Rassérénées par les Joanna Connors, Susan Tedeschi, Sue Foley, Deborah Coleman, de la décennie précédente, ainsi que par de jeunes labels indépendants prêts à leur ouvrir leurs portes, elles sont apparues de toutes parts, inondant le marché jusqu'à le saturer.
Les machos ont dû faire le dos rond et ravaler leur fierté ...
Mais comme toujours sur la durée, la sélection s'opère et beaucoup y ont laissé des plumes, et, déçues ou dépitées, certaines raccrochèrent leur belles guitares. Certes, et malheureusement, la chance demeure un facteur de poids dans la carrière d'un artiste, mais le talent est un atout indispensable pour la pérenniser. [ou alors, il convient d'avoir les bonnes fréquentations permettant d'y surseoir]
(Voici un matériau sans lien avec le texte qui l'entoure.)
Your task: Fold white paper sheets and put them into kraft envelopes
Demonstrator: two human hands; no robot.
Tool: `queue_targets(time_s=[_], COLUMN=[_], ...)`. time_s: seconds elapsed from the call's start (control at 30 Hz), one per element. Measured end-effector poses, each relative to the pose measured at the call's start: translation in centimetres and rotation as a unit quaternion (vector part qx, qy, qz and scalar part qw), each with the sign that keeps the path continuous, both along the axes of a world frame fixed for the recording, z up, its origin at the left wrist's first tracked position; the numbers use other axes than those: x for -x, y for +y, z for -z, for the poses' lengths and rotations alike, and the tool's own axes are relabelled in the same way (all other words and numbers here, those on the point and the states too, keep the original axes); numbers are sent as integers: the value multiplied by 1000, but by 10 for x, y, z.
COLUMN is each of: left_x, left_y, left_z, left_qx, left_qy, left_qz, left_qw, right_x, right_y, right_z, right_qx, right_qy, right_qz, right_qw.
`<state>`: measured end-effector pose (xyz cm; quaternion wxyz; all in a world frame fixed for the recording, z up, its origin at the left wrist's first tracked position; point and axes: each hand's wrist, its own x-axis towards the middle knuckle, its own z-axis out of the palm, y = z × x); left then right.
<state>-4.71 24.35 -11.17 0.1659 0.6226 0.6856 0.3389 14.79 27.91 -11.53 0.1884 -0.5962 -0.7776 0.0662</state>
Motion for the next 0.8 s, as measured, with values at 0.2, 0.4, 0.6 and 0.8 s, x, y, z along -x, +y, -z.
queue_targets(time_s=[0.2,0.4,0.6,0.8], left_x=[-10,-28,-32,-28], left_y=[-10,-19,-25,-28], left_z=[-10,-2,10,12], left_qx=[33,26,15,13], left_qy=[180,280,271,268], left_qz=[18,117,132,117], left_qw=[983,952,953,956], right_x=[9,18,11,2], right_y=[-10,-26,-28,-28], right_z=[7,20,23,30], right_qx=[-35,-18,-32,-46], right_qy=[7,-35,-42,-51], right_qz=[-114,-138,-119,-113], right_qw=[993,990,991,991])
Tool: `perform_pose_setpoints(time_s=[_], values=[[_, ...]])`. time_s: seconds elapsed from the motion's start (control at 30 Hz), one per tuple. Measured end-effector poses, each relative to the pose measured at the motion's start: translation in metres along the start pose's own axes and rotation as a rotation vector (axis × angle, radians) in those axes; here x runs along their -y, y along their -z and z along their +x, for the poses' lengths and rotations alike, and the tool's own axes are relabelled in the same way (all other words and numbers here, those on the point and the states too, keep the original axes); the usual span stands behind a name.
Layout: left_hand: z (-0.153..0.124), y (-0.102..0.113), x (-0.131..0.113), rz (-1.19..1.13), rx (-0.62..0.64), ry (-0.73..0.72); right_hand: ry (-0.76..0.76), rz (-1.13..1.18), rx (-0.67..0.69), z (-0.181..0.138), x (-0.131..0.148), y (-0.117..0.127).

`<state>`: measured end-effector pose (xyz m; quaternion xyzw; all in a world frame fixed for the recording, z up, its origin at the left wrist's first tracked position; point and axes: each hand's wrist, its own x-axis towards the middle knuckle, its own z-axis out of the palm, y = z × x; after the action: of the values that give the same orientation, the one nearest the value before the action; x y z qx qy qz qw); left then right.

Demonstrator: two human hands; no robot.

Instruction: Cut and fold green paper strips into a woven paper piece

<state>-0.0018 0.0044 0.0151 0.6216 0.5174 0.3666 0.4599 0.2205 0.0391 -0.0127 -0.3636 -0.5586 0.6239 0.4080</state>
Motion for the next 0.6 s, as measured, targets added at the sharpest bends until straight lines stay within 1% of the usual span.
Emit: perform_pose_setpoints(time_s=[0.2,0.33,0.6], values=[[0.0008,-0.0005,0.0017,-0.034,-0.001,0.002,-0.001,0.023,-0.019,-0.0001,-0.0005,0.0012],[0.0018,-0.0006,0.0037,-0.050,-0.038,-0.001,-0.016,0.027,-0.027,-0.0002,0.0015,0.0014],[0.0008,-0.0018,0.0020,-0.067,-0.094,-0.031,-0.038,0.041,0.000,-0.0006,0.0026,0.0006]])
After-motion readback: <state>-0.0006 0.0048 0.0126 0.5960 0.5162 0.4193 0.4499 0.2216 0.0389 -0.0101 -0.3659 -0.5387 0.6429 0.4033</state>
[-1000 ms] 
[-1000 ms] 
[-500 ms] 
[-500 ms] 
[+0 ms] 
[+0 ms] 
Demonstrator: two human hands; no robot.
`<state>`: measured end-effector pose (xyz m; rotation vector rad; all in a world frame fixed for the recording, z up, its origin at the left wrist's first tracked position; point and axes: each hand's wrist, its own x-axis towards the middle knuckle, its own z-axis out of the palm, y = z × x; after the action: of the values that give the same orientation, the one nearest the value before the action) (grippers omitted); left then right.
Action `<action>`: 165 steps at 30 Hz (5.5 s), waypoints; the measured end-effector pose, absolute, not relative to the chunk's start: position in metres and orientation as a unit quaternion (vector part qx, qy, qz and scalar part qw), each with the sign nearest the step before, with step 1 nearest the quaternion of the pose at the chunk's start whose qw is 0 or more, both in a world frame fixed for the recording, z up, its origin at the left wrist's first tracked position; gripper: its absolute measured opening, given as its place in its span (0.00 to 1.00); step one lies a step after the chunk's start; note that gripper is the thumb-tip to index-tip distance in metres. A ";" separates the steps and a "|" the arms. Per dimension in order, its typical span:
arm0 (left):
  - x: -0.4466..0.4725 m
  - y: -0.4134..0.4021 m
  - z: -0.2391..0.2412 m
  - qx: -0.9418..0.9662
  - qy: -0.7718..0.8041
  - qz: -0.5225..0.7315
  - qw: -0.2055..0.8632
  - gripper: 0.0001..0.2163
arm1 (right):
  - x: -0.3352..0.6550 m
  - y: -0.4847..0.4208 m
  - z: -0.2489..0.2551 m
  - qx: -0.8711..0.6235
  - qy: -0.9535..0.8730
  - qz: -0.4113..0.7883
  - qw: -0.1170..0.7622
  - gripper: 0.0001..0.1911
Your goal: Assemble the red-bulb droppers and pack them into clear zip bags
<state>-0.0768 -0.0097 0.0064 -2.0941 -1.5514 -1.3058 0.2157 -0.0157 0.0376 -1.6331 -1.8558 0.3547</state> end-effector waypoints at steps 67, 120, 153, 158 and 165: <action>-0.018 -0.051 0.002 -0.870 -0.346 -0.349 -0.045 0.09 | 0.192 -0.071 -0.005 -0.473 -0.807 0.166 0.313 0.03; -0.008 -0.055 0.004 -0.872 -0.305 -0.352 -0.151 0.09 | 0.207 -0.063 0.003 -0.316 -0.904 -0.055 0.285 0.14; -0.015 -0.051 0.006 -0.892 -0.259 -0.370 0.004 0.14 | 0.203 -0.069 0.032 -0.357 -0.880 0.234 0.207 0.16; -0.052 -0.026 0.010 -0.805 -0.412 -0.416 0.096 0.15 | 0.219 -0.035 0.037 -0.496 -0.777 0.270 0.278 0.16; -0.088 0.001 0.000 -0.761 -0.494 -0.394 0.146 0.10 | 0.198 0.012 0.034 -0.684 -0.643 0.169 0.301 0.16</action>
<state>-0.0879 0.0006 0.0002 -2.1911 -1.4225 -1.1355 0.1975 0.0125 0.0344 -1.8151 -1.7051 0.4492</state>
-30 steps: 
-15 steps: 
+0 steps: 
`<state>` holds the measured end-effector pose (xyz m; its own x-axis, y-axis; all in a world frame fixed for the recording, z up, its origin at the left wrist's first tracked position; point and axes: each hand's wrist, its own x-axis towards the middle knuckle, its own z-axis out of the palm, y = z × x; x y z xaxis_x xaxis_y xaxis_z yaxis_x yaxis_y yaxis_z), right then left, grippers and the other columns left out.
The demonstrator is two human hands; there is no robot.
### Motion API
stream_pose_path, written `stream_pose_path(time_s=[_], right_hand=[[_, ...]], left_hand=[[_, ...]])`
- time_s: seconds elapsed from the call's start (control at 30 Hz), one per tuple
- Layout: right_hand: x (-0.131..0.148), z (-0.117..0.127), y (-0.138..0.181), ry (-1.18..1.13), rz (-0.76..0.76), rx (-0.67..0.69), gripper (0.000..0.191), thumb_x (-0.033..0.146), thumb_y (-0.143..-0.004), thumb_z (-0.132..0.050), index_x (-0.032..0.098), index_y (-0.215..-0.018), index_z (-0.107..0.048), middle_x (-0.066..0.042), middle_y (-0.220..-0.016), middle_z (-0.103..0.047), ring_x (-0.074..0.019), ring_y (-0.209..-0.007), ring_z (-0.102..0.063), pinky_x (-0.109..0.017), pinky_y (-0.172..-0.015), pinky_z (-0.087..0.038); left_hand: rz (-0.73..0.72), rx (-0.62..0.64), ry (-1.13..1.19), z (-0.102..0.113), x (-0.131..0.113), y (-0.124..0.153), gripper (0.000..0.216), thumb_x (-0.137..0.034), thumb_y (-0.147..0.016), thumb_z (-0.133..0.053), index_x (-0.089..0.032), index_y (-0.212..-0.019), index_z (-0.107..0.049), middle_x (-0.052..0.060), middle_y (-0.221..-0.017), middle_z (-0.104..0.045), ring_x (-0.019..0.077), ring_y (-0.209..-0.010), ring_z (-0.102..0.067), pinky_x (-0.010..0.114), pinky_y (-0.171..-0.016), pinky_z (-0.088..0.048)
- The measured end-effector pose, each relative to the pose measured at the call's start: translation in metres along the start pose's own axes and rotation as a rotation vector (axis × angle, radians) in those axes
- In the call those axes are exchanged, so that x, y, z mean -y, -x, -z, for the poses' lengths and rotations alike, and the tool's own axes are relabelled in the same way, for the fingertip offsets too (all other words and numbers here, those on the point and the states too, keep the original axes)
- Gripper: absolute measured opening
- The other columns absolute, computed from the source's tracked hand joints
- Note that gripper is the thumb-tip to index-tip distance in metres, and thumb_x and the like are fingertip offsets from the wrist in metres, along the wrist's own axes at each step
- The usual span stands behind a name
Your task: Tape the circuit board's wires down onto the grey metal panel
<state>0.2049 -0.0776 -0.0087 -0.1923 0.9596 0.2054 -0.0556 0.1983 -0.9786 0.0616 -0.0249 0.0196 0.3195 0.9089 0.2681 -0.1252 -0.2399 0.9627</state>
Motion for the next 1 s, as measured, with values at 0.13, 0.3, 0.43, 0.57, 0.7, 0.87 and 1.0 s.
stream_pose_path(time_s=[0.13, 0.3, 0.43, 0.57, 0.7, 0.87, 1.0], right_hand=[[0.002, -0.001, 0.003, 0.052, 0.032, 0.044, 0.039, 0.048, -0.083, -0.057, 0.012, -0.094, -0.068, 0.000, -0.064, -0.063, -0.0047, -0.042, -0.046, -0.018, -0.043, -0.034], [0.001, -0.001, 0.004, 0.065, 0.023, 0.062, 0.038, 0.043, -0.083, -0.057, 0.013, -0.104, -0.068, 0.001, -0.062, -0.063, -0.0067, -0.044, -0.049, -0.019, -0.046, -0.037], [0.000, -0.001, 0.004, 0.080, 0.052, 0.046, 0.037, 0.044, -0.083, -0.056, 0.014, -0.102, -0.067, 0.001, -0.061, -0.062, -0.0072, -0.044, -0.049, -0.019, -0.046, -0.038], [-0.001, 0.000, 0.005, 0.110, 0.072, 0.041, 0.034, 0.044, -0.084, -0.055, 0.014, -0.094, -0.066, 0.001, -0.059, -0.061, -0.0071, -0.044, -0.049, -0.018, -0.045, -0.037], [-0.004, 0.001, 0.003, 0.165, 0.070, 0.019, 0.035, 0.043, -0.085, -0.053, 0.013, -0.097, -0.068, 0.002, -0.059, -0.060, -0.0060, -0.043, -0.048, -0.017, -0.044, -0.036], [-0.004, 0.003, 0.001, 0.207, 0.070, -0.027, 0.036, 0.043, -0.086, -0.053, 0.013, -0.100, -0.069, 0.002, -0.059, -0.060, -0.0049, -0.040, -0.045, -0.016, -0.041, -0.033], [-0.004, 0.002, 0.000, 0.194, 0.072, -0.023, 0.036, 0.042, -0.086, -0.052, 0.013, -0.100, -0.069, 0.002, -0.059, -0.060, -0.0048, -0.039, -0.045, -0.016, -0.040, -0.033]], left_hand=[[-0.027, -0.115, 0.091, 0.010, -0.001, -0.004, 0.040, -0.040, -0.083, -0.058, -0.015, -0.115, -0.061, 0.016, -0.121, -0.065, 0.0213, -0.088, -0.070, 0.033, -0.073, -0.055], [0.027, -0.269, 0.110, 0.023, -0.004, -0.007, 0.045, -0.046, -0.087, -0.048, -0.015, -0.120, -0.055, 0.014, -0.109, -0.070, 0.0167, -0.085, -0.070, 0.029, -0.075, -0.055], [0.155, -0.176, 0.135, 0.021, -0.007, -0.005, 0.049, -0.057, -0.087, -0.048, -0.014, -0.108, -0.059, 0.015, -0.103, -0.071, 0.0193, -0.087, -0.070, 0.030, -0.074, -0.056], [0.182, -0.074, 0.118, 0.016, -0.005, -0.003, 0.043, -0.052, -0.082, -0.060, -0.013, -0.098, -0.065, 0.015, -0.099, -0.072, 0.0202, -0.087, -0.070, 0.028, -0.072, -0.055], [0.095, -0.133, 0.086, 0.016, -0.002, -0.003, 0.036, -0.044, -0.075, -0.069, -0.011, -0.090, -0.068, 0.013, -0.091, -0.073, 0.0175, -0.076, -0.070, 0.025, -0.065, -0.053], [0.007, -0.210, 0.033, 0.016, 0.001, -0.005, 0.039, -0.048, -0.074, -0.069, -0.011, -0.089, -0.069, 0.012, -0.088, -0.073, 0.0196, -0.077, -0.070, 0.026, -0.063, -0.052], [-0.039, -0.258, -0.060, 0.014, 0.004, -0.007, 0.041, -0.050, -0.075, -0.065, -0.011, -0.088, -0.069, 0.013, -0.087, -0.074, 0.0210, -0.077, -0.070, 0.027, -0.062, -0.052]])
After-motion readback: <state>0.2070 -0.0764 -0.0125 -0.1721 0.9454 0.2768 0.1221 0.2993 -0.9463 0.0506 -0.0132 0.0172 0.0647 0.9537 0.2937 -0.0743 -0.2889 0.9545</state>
Joanne Shaw Taylor est une Anglaise qui a débuté sa carrière à seize ans (!) - elle est née en 1986 à Wednesbury (Black country) - avec pour moteur l'oeuvre d'Albert Collins et de Stevie Ray Vaughan. La chance, elle l'eut lorsque Dave Stewart, qui n'a pas ses esgourdes dans la poche, la découvrit par hasard et l'invita à partir en tournée avec son projet D.U.P..
"Cette jeune Anglaise joue avec une fougue et une passion qui m'ont fait dresser les cheveux sur la tête" dixit Dave Stewart.
Une aubaine. Pour la carte de visite, cela fait de suite sérieux. Plus tard, en 2012, elle jouera avec Annie Lennox à l'occasion du concert pour le Diamond Jubilee de la reine-mère.
Cependant, il lui faut attendre la générosité de Thomas Ruf, qui en a d'ailleurs particulièrement pour la gent féminine. Son premier disque ne sort qu'en février 2009, mais se retrouve récompensé l'année suivante par une percée aux USA avec une huitième place au billboard. Une surprise pour le premier disque d'une jeune Anglaise dans un pays où la concurrence est rude et où les musiciens et groupes de Blues-rock sont légions. Son second, sorti en 2010, récidive l'exploit, en parvenant cette fois-ci à trôner plus de onze semaines dans les charts.
Elle gagne le respect de ses pairs - mâles y-compris - et Joe Bonamassa lui accorde son soutien. Ils deviendront amis.
C'est qu'au contraire d'une bonne partie de ses contemporains, elle compose bien suffisamment pour remplir ses albums, se contentant en moyenne d'une reprise tous les deux opus. Un fait plutôt rare dans ce milieu où c'est carrément une tradition d'incorporer des reprises.
Joanne Shaw Taylor a pris le parti de proposer un Blues-rock personnel, et d'entrée son Blues se teinte à l'envie de parfums Funk, boogie et même Heavy-rock (ce qui lui a parfois valu quelques critiques acerbes). La seule fois où elle a fait appel à de l'aide extérieure, pour le précédent "Wild", le résultat est mitigé, un peu bancal ; ce qui en fait son album le moins bon. On n'est jamais aussi bien servi que par soi-même.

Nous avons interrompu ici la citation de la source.